O presidente do PIMO, partido extraparlamentar moçambicano, Yaqub Sibindy, defende a união de todos os partidos políticos da oposição nas próximas eleições gerais e autárquicas, considerando que a dispersão vai dar mais uma vitória à Frelimo, partido no poder.

«É preciso que os partidos sacrifiquem a sua ambição. Vamos nos unir em torno de um candidato para estabelecer um governo de confiança nacional», afirmou, em entrevista à Lusa, Yaqub Sibindy, líder do Partido Independente de Moçambique (PIMO).

A unidade deve ter como objetivo a vitória pela oposição das eleições autárquicas de 2018 e das gerais (presidenciais, legislativas e provinciais) de 2019.

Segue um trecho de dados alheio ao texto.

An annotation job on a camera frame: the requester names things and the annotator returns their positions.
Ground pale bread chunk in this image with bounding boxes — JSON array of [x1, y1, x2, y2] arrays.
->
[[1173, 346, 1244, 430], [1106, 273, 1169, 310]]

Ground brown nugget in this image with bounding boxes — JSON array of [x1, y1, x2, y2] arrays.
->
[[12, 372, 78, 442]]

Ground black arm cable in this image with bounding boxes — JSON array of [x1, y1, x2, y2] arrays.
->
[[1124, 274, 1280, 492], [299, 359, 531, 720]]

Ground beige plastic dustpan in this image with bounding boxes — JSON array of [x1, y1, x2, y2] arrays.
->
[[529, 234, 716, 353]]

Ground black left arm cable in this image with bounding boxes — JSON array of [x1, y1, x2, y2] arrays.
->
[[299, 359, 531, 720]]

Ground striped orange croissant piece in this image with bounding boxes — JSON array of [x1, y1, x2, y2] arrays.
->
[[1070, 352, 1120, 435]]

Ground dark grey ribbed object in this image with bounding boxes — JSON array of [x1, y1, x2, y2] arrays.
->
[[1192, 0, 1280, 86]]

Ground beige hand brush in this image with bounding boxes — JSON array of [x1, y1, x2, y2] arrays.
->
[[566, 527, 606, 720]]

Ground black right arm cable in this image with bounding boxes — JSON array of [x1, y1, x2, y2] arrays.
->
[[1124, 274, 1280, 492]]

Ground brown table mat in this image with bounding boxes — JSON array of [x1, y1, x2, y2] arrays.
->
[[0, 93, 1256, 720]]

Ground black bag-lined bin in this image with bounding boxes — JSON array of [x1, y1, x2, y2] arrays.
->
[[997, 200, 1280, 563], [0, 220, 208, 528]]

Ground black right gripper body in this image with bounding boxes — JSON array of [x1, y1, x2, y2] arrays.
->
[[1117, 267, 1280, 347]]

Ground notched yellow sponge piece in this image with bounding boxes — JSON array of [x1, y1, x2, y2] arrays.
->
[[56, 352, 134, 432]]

«Se nós fizermos isso, a Frelimo vai à oposição», declarou, referindo-se à Frente de Libertação de Moçambique, que governa o país desde a independência nacional em 1975.

Para as presidenciais, prosseguiu Yaqub Sibindy, não deve haver dúvidas na oposição de que o melhor candidato deve ser Afonso Dhlakama, presidente da Renamo (Resistência Nacional Moçambicana), segundo maior partido do país.

«Qualquer moçambicano gostaria de lhe dar um voto de confiança, porque Afonso Dhlakama, ao longo da sua juventude e até hoje, sempre lutou por causas suprapartidárias», acrescentou.

Sobre o fato de em eleições passadas as coligações com a Renamo terem falhado a conquista do poder, Yaqub Sibindy diz que essa situação deu-se porque a unidade visava apenas as legislativas e não as presidenciais.

Para o líder do PIMO, uma vitória da Frelimo nas eleições autárquicas e gerais será perigosa para o país, porque o partido no poder se tornará mais arrogante e vai levar a cabo o seu projeto de privatização do país face ao advento das receitas de gás natural.

«As eleições de 2018 e de 2019 não podem ser uma agenda normal como as eleições que acontecem desde 1994. Nós vamos transformar estas eleições num autêntico referendo: privatizar o Estado para a Frelimo ou manter o Estado como património público de todo o moçambicano», disse Yaqub Sibindy.

O PIMO foi criado em 1992, dois anos após a introdução da primeira Constituição da República multipartidária no país, mas nunca conseguiu eleger deputados à Assembleia da República.